An earthquake of magnitude 6.2 occurred late at night on December 18 in Jishishan County, Linxia Prefecture, Gansu Province, China. The picture shows an aerial photo of Dahejia Town in Jishishan County after the earthquake on December 19. (AFP)
[The Epoch Times, December 25, 2023](Reported by Epoch Times reporter Xiao Lusheng) Hundreds of thousands of houses were damaged after the earthquake in Jishishan County, Gansu Province. The CCP once claimed that the local area had been lifted out of poverty, but the tragic earthquake revealed the truth. Photos from the scene showed that many houses were made of loess. Local people said that if it were not for the earthquake, “no one would know how poor we are here.”
At 11:59 in the middle of the night on December 18, a 6.2-magnitude earthquake occurred in Jishishan County, Linxia Prefecture, Gansu Province, causing a large number of casualties and damaging hundreds of thousands of houses. Pictures from the scene show that many local adobe houses collapsed, many of which were made of loess embryos.
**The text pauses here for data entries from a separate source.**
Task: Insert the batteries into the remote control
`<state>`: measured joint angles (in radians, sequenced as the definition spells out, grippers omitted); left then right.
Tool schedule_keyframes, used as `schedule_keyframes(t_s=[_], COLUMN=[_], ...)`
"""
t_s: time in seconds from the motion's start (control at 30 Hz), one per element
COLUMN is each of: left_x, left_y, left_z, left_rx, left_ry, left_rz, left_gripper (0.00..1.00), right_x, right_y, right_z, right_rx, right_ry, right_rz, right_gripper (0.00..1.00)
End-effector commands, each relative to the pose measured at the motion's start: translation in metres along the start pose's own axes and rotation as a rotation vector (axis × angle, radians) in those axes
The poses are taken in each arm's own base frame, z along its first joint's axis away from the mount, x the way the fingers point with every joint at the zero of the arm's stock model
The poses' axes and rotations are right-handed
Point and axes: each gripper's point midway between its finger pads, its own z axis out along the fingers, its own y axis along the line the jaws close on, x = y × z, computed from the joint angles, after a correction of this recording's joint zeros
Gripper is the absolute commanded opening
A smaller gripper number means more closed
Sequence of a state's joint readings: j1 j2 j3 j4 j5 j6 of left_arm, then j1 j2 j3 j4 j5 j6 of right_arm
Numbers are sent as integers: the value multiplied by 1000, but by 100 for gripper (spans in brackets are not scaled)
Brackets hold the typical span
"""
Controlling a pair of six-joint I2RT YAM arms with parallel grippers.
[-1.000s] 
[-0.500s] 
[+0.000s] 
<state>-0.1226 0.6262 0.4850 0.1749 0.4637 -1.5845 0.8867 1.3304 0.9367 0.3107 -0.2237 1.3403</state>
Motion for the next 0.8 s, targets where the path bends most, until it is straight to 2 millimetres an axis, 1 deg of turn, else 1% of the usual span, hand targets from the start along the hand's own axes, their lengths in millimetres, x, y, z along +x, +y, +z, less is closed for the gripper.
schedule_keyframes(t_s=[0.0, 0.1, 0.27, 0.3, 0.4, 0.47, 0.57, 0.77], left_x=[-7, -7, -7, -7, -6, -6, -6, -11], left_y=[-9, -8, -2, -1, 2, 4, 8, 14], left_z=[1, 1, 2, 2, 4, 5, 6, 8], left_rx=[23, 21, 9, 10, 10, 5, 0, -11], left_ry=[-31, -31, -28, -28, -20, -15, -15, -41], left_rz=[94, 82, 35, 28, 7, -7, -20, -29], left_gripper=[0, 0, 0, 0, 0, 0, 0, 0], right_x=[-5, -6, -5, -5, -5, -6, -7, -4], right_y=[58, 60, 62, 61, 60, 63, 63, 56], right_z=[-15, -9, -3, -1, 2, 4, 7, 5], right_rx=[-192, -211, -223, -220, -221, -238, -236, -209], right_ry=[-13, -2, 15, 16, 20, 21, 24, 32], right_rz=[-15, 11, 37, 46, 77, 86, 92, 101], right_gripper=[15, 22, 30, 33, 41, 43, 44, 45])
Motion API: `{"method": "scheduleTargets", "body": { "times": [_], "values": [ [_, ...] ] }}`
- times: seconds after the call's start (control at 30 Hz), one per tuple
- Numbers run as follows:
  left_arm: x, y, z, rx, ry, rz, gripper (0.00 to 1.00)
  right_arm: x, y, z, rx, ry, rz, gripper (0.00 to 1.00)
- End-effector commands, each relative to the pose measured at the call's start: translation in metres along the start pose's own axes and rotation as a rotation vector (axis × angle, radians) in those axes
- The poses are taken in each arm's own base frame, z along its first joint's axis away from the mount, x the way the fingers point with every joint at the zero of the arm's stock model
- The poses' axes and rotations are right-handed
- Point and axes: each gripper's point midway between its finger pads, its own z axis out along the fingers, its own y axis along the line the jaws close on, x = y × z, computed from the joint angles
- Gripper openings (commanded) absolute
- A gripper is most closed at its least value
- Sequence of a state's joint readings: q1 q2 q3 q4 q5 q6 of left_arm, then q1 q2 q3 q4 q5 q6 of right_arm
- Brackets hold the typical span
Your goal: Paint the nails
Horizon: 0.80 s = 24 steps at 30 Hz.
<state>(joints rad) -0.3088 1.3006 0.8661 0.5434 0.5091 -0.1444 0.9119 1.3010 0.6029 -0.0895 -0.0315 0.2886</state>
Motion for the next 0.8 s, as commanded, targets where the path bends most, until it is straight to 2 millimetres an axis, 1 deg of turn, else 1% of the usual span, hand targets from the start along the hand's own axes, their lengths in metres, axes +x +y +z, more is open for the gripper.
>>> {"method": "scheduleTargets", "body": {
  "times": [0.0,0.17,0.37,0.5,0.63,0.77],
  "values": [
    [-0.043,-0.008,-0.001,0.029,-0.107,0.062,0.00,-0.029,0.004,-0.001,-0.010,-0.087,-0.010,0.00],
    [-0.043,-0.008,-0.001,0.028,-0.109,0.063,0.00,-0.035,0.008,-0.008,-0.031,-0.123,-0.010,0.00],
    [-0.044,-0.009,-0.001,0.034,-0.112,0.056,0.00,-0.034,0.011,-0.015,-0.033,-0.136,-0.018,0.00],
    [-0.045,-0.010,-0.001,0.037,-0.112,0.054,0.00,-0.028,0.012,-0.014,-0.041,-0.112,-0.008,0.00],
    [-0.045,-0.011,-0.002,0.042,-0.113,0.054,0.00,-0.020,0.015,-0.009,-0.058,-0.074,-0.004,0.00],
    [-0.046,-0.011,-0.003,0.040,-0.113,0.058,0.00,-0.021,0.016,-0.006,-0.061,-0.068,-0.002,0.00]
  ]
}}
The WeChat public account “Uncle Bing Chats” posted that the earthquake in Gansu allowed the Chinese people to see the true face of rural poverty. “In the disaster areas, the housing standards of the victims are still stuck in the 1980s and 1990s, or even in the 1950s and 1960s.” ”. Some netizens criticized, “What kind of houses are these? They are completely made of loess embryos. How can such a house withstand earthquakes?” Some netizens questioned, “What about the promised rural revitalization? Where have all the funds allocated by superiors gone?” It’s really incredible.”
After the 6.2-magnitude earthquake occurred in Gansu on December 19, 2023, local residents’ houses were severely damaged. (Jia Shengyang/VCG via Getty Images △)
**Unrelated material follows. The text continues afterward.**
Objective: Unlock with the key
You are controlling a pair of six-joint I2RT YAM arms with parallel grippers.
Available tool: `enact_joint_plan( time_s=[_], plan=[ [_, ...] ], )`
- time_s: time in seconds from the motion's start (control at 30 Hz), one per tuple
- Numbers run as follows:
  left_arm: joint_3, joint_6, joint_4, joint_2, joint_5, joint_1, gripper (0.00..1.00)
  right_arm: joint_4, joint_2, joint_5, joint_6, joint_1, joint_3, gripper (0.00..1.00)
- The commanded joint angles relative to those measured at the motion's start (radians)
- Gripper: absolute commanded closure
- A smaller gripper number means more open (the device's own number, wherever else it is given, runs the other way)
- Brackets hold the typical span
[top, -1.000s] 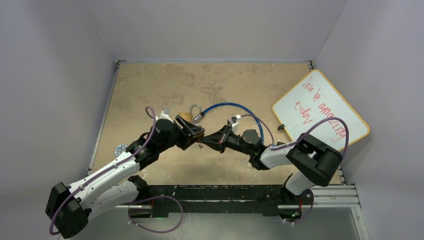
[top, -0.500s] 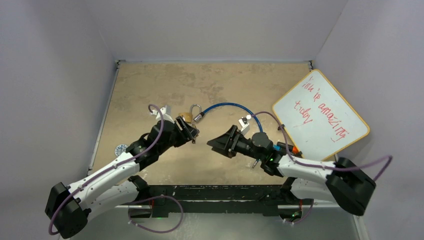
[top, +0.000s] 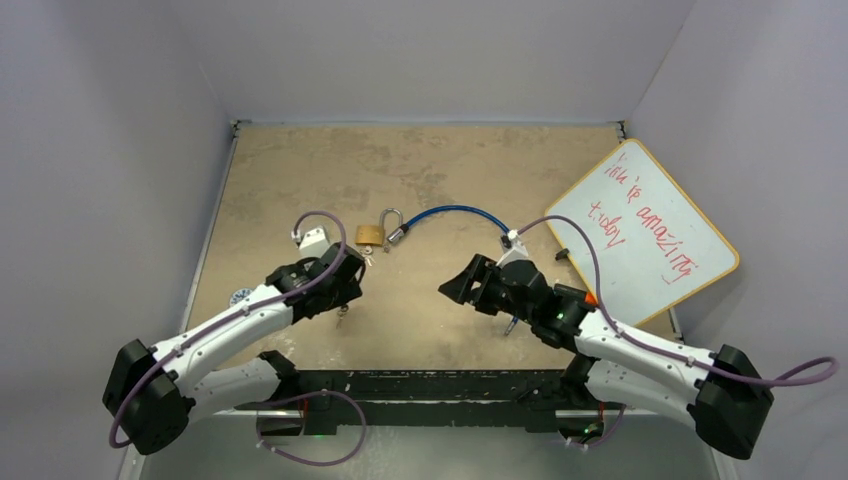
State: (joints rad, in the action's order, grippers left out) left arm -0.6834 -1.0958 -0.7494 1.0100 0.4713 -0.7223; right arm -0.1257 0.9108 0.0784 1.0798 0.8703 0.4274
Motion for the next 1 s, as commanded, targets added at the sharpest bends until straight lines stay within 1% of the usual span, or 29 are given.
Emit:
enact_joint_plan(
  time_s=[0.0, 0.13, 0.23, 0.3, 0.4, 0.47, 0.6, 0.73, 0.77, 0.8, 0.9, 0.97],
  plan=[
    [-0.056, 0.016, -0.001, 0.071, 0.086, 0.017, 1.0, 0.077, 0.046, 0.037, -0.03, 0.001, 0.055, 0.26],
    [-0.073, 0.158, 0.113, 0.185, 0.018, 0.097, 1.0, 0.071, 0.057, 0.026, -0.018, 0.001, 0.073, 0.26],
    [-0.085, 0.225, 0.184, 0.262, -0.02, 0.148, 1.0, 0.063, 0.057, 0.027, -0.017, 0.001, 0.08, 0.26],
    [-0.096, 0.271, 0.231, 0.306, -0.069, 0.18, 1.0, 0.066, 0.06, 0.032, -0.018, 0.001, 0.082, 0.26],
    [-0.107, 0.319, 0.291, 0.351, -0.119, 0.207, 0.82, 0.08, 0.064, 0.04, -0.031, 0.001, 0.091, 0.26],
    [-0.105, 0.337, 0.318, 0.361, -0.141, 0.218, 0.74, 0.096, 0.065, 0.052, -0.036, 0.0, 0.099, 0.26],
    [-0.102, 0.358, 0.332, 0.361, -0.149, 0.23, 0.51, 0.123, 0.05, 0.075, -0.047, 0.001, 0.117, 0.26],
    [-0.093, 0.404, 0.346, 0.345, -0.169, 0.23, 0.36, 0.18, 0.03, 0.096, -0.053, 0.002, 0.131, 0.25],
    [-0.091, 0.413, 0.344, 0.338, -0.17, 0.23, 0.3, 0.197, 0.023, 0.106, -0.054, 0.001, 0.137, 0.25],
    [-0.091, 0.42, 0.339, 0.329, -0.168, 0.231, 0.25, 0.21, 0.014, 0.117, -0.055, 0.001, 0.142, 0.25],
    [-0.076, 0.432, 0.344, 0.292, -0.17, 0.231, 0.15, 0.239, -0.017, 0.137, -0.062, 0.001, 0.15, 0.25],
    [-0.074, 0.435, 0.34, 0.27, -0.174, 0.233, 0.14, 0.255, -0.043, 0.149, -0.065, 0.002, 0.153, 0.25]
  ],
)
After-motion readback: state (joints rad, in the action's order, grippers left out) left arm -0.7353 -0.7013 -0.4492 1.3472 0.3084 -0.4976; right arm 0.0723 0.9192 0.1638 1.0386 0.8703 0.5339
A 77-year-old low-income householder told the Beijing Youth Daily, “If it weren’t for this (earthquake), no one would know how poor we are here.” The victim lives with his wife and granddaughter in a cement-brick house.
The walls of the three main houses and three side houses of Mahailin’s family in Chenjia Village, Jishishan County are all built with homemade mud and adobe bricks. The roofs are built with wooden sticks and planks, and then covered with a layer of tiles. The main house was built seventeen or eighteen years ago, and the side house was built earlier. After the earthquake, the wall collapsed toward the outside of the house. The bricks and wood of the side room fell down, and Ma Hailin was trapped underneath. When he was carried out, Ma Hailin was not breathing.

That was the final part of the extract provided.